3A. Decree against minor not to be set aside unless prejudice
has been caused to his interest .-(1) No decree passed against a
minor shall be set aside merely on the ground that the next
friend or guardian for the suit of the minor, but the fact that by
reason of such adverse interest of the minor, shall be a ground
for setting aside the decree.
(2) Nothing in this rule shall preclude the minor from obtaining
any relief available under any law by reason of the misconduct
or gross negligence on the part of the next friend or guardian
for the suit resulting in prejudice to the interests of the minor.”

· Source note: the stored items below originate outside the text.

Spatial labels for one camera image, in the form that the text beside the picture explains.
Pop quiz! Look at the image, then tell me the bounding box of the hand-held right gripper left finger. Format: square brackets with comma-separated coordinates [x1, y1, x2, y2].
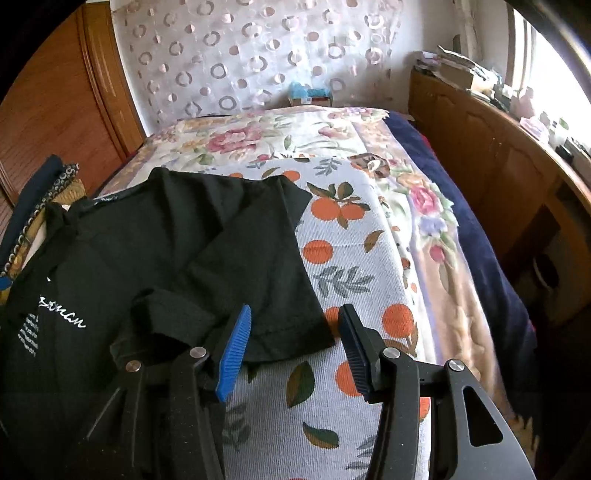
[60, 304, 253, 480]

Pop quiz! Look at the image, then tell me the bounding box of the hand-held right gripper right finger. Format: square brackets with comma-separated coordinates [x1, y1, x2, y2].
[338, 304, 539, 480]

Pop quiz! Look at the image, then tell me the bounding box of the black t-shirt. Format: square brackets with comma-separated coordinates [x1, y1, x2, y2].
[0, 167, 335, 480]

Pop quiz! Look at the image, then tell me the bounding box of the orange fruit print bed cover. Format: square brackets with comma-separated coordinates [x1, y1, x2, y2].
[222, 154, 432, 480]

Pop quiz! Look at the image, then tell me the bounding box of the navy blanket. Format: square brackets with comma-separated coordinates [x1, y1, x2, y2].
[385, 111, 539, 402]

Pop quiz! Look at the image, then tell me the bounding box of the floral bedsheet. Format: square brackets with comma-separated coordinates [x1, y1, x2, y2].
[99, 105, 522, 416]

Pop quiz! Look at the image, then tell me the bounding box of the yellow patterned folded cloth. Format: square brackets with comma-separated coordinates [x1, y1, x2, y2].
[0, 164, 88, 305]

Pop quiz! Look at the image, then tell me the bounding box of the navy folded cloth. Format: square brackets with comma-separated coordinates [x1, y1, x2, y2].
[0, 154, 63, 264]

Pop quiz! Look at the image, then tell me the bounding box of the light blue packet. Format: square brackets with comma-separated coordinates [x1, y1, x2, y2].
[287, 82, 311, 106]

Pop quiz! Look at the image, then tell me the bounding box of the pile of papers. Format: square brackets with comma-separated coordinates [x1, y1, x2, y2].
[413, 44, 495, 93]

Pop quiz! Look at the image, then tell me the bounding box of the white circle pattern curtain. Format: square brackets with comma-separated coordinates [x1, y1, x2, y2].
[111, 0, 416, 137]

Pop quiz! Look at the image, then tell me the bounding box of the wooden headboard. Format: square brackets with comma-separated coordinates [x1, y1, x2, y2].
[0, 2, 146, 208]

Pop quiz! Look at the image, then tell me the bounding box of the window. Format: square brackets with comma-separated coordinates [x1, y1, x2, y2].
[503, 4, 591, 121]

28. The learned Single Judge has in the impugned order held that the
provisions of Order 32 CPC are procedural in view of the provisions of
Order 32 Rule 3A CPC. A decree for non compliance of Order 32 would be
a nullity only on prejudice being suffered by a minor being shown and not
merely by reason of non-compliance of some procedure. The grandfather
of the appellant No.1 Late Lt.Col. Dina Nath was a defendant in the suit and
did not claim any share in any of the properties. It is the claim of the
appellants themselves that Late Ltd.Col.Dina Nath was very protective
towards the appellant No.1 and had brought him up like his own son. The
proceedings were duly conducted under his supervision. Hence, the
impugned order holds that no prejudice was caused to appellant No.1.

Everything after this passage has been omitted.